PROBLEM TO SOLVE: The full listing, excluding its pictures, should be printed exactly as it stands.

(Beginning of GIVEN INFORMATION)

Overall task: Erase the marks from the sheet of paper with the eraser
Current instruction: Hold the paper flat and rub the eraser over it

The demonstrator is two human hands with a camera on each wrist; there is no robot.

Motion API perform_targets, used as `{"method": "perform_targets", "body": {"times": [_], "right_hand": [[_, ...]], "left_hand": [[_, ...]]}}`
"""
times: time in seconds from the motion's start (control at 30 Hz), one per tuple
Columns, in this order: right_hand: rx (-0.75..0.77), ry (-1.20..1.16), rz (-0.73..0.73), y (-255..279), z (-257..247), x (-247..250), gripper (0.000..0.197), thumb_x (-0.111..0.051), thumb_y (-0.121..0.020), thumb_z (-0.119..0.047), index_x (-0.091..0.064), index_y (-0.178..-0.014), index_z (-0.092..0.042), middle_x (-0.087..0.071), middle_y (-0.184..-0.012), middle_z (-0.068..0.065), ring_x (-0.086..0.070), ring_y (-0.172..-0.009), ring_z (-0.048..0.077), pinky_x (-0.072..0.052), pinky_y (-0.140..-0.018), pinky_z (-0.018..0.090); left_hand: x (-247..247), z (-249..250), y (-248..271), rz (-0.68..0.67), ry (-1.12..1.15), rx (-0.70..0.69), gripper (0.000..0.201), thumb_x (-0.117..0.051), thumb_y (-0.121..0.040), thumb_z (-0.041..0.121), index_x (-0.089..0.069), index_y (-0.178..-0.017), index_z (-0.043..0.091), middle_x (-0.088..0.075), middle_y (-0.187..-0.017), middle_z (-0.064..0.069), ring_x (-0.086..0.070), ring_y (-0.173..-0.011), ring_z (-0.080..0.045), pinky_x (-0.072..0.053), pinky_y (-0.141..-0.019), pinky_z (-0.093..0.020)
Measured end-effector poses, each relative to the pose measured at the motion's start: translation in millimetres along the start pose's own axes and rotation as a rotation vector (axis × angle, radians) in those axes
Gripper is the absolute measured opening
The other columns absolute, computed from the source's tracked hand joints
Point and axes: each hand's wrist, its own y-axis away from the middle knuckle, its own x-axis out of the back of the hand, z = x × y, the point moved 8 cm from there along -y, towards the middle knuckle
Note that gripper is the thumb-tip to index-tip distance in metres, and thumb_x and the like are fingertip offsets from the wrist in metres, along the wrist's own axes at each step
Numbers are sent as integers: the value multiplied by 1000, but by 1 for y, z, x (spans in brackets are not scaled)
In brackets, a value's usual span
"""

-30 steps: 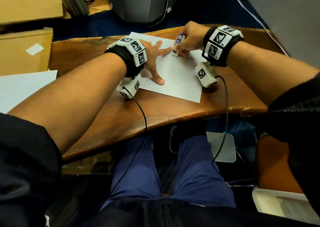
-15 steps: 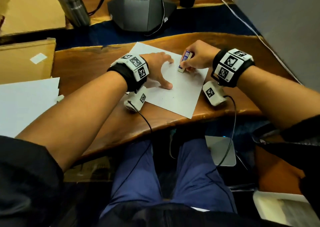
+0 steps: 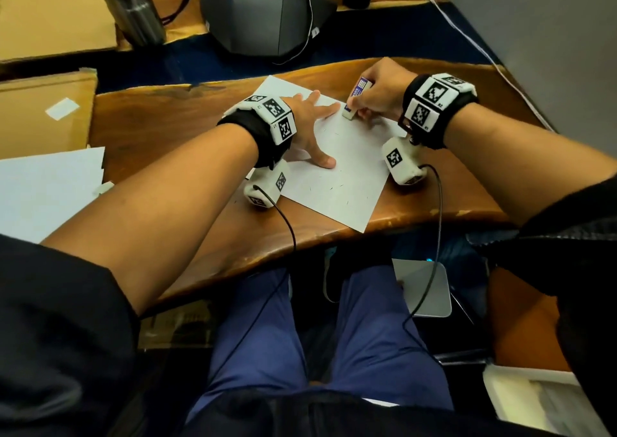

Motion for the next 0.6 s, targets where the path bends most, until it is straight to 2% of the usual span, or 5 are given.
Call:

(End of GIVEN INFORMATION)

SOLUTION TO THIS PROBLEM:
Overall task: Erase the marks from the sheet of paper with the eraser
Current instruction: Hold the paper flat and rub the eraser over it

The demonstrator is two human hands with a camera on each wrist; there is no robot.

Motion API perform_targets, used as `{"method": "perform_targets", "body": {"times": [_], "right_hand": [[_, ...]], "left_hand": [[_, ...]]}}`
"""
times: time in seconds from the motion's start (control at 30 Hz), one per tuple
Columns, in this order: right_hand: rx (-0.75..0.77), ry (-1.20..1.16), rz (-0.73..0.73), y (-255..279), z (-257..247), x (-247..250), gripper (0.000..0.197), thumb_x (-0.111..0.051), thumb_y (-0.121..0.020), thumb_z (-0.119..0.047), index_x (-0.091..0.064), index_y (-0.178..-0.014), index_z (-0.092..0.042), middle_x (-0.087..0.071), middle_y (-0.184..-0.012), middle_z (-0.068..0.065), ring_x (-0.086..0.070), ring_y (-0.172..-0.009), ring_z (-0.048..0.077), pinky_x (-0.072..0.052), pinky_y (-0.140..-0.018), pinky_z (-0.018..0.090); left_hand: x (-247..247), z (-249..250), y (-248..271), rz (-0.68..0.67), ry (-1.12..1.15), rx (-0.70..0.69), gripper (0.000..0.201), thumb_x (-0.117..0.051), thumb_y (-0.121..0.040), thumb_z (-0.041..0.121), index_x (-0.089..0.069), index_y (-0.178..-0.017), index_z (-0.043..0.091), middle_x (-0.088..0.075), middle_y (-0.187..-0.017), middle_z (-0.064..0.069), ring_x (-0.086..0.070), ring_y (-0.173..-0.011), ring_z (-0.080..0.045), pinky_x (-0.072..0.053), pinky_y (-0.141..-0.019), pinky_z (-0.093..0.020)
Measured end-effector poses, each relative to the pose measured at the motion's start: translation in millimetres along the start pose's own axes and rotation as a rotation vector (axis × angle, radians) in those axes
Gripper is the absolute measured opening
The other columns absolute, computed from the source's tracked hand joints
Point and axes: each hand's wrist, its own y-axis away from the middle knuckle, its own x-axis out of the back of the hand, z = x × y, the point moved 8 cm from there along -y, towards the middle knuckle
Note that gripper is the thumb-tip to index-tip distance in metres, and thumb_x and the like are fingertip offsets from the wrist in metres, along the wrist's own axes at each step
Numbers are sent as integers: the value multiplied by 1000, but by 1 for y, z, x (spans in brackets are not scaled)
In brackets, a value's usual span
"""

-30 steps: 
-15 steps: 
+0 steps: 

Motion for the next 0.6 s, targets where the path bends most, until it is straight to 2% of the usual span, or 5 are given.
Call:

There is nothing more to the output.